My deadline for the book was in 2018, and I met it with the best ending I could summon at the time. It was not a story of failure but of persistence—Frazier had devoted his life to a singular pursuit. So, for that matter, had Timms, and I never doubted the team would succeed. Still, Frazier had reached his eighties, was white-haired with worn-out knees, and he often told me he worried he wouldn’t be able to stay above ground long enough to see the end. Still, he kept the faith. Every time I saw Frazier over the ensuing years, he told me they were six months away from implanting “the pump” in a person. (Why they called the BiVacor a pump when it doesn’t pump is, I guess, force of habit.) 

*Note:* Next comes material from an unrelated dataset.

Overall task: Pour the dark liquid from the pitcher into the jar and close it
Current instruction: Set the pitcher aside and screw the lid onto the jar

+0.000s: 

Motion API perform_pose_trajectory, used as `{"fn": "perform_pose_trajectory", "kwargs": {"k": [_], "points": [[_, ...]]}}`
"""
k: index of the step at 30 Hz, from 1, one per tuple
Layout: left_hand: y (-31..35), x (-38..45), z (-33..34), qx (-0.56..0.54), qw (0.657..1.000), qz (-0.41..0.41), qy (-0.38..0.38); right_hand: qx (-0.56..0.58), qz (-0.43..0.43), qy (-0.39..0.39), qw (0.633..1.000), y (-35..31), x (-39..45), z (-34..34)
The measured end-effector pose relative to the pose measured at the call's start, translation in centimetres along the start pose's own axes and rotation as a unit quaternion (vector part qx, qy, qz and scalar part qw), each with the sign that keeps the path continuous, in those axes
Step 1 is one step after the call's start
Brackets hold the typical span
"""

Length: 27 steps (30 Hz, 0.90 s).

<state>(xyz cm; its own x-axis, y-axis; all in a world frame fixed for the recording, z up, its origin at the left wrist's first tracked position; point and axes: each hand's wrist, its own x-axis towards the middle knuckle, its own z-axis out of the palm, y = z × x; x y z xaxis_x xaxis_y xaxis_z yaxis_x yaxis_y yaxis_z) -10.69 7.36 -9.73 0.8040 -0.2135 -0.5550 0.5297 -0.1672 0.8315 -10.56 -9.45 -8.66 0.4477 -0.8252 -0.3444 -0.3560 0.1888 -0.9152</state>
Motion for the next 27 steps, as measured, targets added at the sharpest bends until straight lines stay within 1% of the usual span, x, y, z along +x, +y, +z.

BiVACOR Artificial Heart NewsBiVACOR Artificial Heart News
Dr. William Cohn, Dr. Alexis Shafii, Dr. Bud Frazier, and Daniel Timms on July 9.Courtesy of The Texas Heart Institute

Well, Frazier did live to see it. There were a lot of FDA hoops to jump through and a ton of money to raise. And a lot of calves gave their lives so that humans might live. But for the first time ever, the BiVacor heart now sat in the chest of a local man who otherwise would have died from heart failure. Then he got the heart transplant that is keeping him alive today. 

The device is still experimental and is being used first as a “bridge to transplant.” There will be more human trials, but, very likely, one day BiVacors will sit on hospital shelves, waiting to be put into service in hospitals all over the world. In the meantime, Frazier will be found at the bedside of every BiVacor patient, watching and waiting.

Pumps wear out, but some people just don’t.